Dental Care

Dental disease can begin as early as one year of age and often goes unnoticed, sometimes for years. Dental disease starts when plaque forms on the teeth. If not removed, it develops into dental calculus commonly known as tartar. This in turn changes the pH of the mouth allowing bacteria to survive under the gum line. The by-products of these bacteria ‘eat away’ at the gums and tooth support structures, including the ligaments and bone.

We try to raise awareness about dental health from the time your pet first visits us and on through their life. Preventing dental disease is much easier than treating it! We offer a wide variety of services from education, specialized dental diets, tooth brushing instructions and supplies, and in hospital dental treatments like full mouth dental x-rays, dental cleanings, and extractions.  If you feel your pet may need some dental work, please book a dental consult, or mention it to your vet at your annual exam.

Brushing is the best!

Pets’ teeth require care much like our own. If daily brushing is not possible, a few times a week is better than not at all.   Regular brushing should begin at approximately 6 months of age. Depending on the size of your pet, you can use an infant, child or adult soft toothbrush.  Use toothpaste formulated for pets that is safe to swallow. We carry a variety of flavours. Try to make brushing an enjoyable experience and praise your pet for letting you brush his or her teeth.

What happens when dental diseases are untreated?

If left untreated, dental disease causes:

  • Chronic pain. Most pets show few obvious signs of pain, yet suffer from chronic oral pain on a daily basis.
  • Localized infections. Dental disease can cause tooth root abscesses and inflamed, swollen gums.
  • Internal organ disease. Bacteria from the mouth can enter the bloodstream and travel throughout the body, in particular the heart, kidneys, lungs and joints.

In Hospital Dental Cleanings and Extractions

This includes a comprehensive oral examination and assessment of each tooth.   Every animal has full mouth dental x-rays to view the crown, tooth roots and supporting structures. Seventy percent of an animals tooth is under the gum-line and not visible to the naked eye making X-rays are essential.  They help identify the health of each individual tooth, thus aiding the veterinarian in treating all affected teeth.  Teeth that are decayed are extracted, thus removing the pain and source of infection.  The remaining teeth are then thoroughly cleaned with an ultrasonic scaler and a polish applied to remove microscopic scratches and make the surface more resistant to plaque build up.
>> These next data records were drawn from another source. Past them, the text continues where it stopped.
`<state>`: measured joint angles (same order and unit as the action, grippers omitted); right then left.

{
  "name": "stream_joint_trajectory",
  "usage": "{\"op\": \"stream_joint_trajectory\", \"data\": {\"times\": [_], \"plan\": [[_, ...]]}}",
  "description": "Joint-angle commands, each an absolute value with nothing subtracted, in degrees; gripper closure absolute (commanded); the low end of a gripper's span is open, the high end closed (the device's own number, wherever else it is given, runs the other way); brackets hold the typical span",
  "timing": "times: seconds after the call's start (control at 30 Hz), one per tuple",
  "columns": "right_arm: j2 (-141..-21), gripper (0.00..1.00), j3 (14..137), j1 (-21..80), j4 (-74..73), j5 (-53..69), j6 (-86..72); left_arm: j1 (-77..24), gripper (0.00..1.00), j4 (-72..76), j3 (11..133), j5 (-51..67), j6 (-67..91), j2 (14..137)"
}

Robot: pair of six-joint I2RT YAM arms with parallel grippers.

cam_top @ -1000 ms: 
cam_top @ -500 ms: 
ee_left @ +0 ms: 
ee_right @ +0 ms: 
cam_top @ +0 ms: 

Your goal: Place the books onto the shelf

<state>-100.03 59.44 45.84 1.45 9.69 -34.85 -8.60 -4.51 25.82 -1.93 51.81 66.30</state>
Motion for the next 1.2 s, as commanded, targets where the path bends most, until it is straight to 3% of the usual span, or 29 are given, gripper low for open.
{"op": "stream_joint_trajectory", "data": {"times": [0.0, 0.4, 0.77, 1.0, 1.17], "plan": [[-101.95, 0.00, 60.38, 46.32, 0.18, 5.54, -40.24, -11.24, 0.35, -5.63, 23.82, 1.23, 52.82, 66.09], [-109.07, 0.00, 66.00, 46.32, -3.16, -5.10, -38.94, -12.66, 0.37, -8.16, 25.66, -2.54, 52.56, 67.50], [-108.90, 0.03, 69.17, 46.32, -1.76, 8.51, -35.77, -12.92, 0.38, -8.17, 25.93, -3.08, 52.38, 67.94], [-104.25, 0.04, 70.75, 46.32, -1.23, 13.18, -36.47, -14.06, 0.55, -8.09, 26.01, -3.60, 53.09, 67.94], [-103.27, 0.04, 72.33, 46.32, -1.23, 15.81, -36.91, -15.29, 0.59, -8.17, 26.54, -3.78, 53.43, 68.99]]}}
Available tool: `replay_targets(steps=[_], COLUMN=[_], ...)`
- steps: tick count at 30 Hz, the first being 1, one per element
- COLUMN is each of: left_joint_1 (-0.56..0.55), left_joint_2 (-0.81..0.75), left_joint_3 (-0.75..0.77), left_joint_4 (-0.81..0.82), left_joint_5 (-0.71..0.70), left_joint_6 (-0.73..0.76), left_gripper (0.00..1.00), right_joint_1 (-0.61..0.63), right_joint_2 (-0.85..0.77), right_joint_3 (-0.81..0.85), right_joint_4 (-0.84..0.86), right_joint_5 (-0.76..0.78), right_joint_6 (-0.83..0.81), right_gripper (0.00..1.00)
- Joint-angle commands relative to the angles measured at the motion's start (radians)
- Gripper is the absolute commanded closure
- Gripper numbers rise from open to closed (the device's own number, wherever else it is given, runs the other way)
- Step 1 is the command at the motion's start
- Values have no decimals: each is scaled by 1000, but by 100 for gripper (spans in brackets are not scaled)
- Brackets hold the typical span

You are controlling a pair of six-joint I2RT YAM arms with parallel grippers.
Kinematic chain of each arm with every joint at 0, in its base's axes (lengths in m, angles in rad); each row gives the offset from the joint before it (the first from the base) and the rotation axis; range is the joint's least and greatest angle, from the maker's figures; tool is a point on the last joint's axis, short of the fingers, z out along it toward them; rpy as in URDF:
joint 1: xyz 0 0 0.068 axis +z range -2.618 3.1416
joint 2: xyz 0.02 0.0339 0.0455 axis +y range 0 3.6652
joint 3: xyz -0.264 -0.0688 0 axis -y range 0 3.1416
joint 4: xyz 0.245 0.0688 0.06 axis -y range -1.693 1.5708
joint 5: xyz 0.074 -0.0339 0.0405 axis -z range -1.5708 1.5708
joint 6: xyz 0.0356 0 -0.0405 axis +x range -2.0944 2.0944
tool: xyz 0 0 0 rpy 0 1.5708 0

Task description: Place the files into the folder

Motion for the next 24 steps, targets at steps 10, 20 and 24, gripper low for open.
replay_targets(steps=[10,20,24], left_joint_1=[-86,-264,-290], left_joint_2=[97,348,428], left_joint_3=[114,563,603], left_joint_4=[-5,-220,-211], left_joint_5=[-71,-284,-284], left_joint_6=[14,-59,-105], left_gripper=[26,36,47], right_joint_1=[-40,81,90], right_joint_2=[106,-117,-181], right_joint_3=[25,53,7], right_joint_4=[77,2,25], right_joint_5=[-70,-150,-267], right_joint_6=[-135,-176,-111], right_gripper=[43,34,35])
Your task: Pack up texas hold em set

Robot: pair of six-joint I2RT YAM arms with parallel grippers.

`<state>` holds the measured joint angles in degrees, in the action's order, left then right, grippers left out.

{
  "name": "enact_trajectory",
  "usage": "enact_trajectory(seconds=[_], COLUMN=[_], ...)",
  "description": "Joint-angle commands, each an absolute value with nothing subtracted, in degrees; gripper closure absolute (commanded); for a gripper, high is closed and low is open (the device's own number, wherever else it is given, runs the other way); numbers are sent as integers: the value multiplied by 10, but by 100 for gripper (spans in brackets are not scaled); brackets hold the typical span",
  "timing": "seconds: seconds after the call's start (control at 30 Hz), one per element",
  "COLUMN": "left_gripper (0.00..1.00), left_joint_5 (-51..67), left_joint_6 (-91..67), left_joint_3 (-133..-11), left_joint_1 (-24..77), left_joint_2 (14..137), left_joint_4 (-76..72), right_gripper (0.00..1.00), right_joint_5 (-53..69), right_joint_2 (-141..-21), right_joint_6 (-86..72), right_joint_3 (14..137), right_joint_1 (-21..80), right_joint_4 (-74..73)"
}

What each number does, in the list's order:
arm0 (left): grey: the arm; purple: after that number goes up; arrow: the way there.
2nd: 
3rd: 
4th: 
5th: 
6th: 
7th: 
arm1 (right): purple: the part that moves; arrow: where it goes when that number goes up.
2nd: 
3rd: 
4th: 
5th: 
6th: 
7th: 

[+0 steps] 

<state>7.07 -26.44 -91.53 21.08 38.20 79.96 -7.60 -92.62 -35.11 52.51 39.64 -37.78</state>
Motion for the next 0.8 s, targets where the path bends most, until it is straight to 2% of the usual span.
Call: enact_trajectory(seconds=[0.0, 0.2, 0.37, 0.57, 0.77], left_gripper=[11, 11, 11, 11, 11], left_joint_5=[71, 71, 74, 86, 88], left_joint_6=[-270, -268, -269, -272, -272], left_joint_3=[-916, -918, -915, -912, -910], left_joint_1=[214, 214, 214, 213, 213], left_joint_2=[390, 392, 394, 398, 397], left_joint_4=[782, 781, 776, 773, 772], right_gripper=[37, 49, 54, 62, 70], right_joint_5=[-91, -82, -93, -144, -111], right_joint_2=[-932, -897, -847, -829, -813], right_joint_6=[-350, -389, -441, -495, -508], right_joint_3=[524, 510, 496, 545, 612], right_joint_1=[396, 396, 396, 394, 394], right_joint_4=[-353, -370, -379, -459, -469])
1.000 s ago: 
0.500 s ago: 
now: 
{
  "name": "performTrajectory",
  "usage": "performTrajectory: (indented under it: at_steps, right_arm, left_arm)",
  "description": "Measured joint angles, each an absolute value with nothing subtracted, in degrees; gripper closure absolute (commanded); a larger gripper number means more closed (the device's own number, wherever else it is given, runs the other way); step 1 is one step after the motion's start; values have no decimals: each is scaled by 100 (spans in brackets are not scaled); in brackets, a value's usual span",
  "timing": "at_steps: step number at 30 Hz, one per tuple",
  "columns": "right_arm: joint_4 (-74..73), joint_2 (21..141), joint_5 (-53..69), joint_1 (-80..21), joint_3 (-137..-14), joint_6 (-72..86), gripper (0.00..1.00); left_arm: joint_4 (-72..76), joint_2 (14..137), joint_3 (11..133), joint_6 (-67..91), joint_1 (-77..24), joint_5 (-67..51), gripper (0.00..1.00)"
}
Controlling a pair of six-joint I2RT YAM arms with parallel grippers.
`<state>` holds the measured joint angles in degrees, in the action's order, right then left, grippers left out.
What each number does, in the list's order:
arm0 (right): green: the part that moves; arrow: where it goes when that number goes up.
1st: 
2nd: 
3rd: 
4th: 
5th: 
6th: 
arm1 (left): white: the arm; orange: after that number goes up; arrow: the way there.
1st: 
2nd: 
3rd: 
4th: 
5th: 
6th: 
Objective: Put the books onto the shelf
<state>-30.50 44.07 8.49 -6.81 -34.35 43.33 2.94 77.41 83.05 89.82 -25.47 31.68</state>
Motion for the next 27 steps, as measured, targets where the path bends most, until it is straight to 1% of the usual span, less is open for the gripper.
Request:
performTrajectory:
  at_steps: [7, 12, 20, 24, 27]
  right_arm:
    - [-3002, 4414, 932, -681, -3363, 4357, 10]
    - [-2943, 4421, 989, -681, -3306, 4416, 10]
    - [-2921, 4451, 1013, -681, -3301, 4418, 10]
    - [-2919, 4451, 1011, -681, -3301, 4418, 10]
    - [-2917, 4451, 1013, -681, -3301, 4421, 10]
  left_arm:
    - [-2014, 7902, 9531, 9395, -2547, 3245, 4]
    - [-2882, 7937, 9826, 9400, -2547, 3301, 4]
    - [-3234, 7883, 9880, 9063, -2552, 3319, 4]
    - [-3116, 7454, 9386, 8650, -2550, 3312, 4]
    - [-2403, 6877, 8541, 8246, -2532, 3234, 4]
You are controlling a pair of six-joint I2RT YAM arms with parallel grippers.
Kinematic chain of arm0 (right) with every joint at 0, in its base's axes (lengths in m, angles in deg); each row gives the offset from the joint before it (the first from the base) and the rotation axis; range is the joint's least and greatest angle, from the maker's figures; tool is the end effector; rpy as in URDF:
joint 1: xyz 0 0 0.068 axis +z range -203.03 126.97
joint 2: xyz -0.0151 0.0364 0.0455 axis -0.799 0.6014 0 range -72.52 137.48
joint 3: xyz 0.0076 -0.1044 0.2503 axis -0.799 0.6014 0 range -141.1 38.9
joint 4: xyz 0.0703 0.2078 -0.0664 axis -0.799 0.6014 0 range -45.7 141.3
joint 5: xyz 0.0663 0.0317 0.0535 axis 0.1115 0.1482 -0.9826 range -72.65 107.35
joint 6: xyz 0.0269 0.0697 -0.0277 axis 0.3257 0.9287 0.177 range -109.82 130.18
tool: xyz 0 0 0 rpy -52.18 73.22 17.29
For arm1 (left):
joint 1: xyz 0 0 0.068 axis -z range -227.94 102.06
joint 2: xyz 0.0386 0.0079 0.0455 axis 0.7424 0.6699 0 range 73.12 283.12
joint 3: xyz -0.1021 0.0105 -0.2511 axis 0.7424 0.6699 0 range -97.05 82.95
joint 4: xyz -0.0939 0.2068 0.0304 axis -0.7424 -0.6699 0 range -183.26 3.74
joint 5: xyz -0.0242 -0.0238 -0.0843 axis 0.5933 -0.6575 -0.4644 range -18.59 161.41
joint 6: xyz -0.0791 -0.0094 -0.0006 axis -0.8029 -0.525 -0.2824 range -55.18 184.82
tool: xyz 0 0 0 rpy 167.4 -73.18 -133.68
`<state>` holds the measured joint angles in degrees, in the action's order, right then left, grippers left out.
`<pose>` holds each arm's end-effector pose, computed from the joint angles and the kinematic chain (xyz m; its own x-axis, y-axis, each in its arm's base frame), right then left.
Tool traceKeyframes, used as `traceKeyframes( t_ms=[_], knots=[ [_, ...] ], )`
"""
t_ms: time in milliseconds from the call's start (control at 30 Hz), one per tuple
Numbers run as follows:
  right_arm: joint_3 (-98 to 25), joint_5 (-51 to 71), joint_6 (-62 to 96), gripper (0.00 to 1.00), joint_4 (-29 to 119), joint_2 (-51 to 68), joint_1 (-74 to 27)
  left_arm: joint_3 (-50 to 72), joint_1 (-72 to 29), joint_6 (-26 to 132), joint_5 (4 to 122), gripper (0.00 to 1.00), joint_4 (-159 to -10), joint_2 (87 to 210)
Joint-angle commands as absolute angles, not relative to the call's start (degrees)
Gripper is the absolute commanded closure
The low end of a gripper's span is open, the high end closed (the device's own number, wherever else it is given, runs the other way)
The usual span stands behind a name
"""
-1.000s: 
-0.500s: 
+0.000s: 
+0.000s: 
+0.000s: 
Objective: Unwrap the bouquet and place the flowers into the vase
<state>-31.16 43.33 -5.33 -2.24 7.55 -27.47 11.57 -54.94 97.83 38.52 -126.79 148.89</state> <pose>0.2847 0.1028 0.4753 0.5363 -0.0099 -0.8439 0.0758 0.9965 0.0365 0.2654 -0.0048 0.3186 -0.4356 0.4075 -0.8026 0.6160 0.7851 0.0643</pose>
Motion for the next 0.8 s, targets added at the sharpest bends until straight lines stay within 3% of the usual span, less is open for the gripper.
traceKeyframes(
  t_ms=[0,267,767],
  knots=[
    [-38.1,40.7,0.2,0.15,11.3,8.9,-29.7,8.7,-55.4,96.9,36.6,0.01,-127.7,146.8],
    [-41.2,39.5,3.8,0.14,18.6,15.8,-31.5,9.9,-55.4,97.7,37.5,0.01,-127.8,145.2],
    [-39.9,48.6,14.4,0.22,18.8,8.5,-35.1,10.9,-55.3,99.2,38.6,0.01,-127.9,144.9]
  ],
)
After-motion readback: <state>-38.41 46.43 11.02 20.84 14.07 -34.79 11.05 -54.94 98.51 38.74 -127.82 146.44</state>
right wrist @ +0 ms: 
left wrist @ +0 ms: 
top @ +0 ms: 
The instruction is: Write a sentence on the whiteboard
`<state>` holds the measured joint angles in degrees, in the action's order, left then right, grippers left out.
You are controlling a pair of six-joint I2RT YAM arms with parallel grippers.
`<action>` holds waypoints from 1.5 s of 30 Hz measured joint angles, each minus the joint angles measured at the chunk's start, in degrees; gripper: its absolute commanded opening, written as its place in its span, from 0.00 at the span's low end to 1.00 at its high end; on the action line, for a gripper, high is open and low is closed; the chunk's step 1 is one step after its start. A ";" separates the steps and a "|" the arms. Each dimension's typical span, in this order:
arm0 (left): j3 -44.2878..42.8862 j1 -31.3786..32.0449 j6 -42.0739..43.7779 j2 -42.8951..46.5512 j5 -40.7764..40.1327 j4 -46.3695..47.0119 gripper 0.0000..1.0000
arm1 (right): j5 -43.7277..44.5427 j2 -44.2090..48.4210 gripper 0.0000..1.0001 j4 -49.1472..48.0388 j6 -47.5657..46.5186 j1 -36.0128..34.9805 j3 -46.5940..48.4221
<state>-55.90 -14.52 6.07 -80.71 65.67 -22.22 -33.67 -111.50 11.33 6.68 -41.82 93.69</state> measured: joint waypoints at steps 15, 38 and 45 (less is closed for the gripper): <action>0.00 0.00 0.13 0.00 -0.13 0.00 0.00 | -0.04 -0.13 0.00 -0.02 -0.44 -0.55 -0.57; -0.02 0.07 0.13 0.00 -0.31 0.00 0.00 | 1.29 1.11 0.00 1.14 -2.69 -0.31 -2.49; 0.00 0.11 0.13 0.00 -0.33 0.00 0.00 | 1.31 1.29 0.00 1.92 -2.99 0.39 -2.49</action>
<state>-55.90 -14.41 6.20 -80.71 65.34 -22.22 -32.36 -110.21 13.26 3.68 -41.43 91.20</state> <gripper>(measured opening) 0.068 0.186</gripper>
General anesthetic is required for all dental procedures. It is not possible to do a thorough and proper dental exam and treatment while the patient is awake, nor is it possible to examine all teeth surfaces, including below the gum line or take x-rays. Ultrasonic scalers cannot be used in an animal that is awake as they produce sound, vibrations and eject water, which can be uncomfortable. Any attempts of a dental cleaning by non-veterinary individuals with improper instruments will lead to scarring and pitting of the enamel, which will cause plaque and tartar development to occur more rapidly and progress to further dental disease.

What is feline tooth resorption?

FORL’s (Feline Oral Resorptive Lesions) can affect all cats. It is defined as resorption of the tooth root.  It is painful to the cat and requires surgical removal of the tooth before infection sets in, or the tooth breaks off.